YOUR GOAL ->
Repeat the data below with no changes.

SUPPLIED DATA ->
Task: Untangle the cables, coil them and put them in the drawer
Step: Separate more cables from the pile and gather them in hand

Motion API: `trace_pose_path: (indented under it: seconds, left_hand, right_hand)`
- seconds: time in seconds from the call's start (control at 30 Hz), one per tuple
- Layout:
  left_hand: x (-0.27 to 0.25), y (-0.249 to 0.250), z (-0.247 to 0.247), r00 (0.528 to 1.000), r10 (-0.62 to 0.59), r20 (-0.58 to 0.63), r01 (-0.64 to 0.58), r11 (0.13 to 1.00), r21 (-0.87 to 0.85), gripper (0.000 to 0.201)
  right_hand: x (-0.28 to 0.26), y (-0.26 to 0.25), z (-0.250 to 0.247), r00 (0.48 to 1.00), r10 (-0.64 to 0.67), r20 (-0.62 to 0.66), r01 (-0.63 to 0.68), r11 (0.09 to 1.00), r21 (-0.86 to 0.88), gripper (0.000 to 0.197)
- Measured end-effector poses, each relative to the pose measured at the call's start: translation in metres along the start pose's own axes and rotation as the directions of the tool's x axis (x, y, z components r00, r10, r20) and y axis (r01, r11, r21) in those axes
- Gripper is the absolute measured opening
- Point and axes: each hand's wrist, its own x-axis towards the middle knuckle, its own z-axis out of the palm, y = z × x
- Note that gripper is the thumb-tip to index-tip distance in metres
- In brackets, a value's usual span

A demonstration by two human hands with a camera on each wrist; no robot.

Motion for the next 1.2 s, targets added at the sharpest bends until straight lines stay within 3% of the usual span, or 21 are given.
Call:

COMPLETED TASK ->
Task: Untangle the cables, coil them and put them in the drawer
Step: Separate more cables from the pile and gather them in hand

Motion API: `trace_pose_path: (indented under it: seconds, left_hand, right_hand)`
- seconds: time in seconds from the call's start (control at 30 Hz), one per tuple
- Layout:
  left_hand: x (-0.27 to 0.25), y (-0.249 to 0.250), z (-0.247 to 0.247), r00 (0.528 to 1.000), r10 (-0.62 to 0.59), r20 (-0.58 to 0.63), r01 (-0.64 to 0.58), r11 (0.13 to 1.00), r21 (-0.87 to 0.85), gripper (0.000 to 0.201)
  right_hand: x (-0.28 to 0.26), y (-0.26 to 0.25), z (-0.250 to 0.247), r00 (0.48 to 1.00), r10 (-0.64 to 0.67), r20 (-0.62 to 0.66), r01 (-0.63 to 0.68), r11 (0.09 to 1.00), r21 (-0.86 to 0.88), gripper (0.000 to 0.197)
- Measured end-effector poses, each relative to the pose measured at the call's start: translation in metres along the start pose's own axes and rotation as the directions of the tool's x axis (x, y, z components r00, r10, r20) and y axis (r01, r11, r21) in those axes
- Gripper is the absolute measured opening
- Point and axes: each hand's wrist, its own x-axis towards the middle knuckle, its own z-axis out of the palm, y = z × x
- Note that gripper is the thumb-tip to index-tip distance in metres
- In brackets, a value's usual span

A demonstration by two human hands with a camera on each wrist; no robot.

Motion for the next 1.2 s, targets added at the sharpest bends until straight lines stay within 3% of the usual span, or 21 are given.
Call:

With this, the answer is done.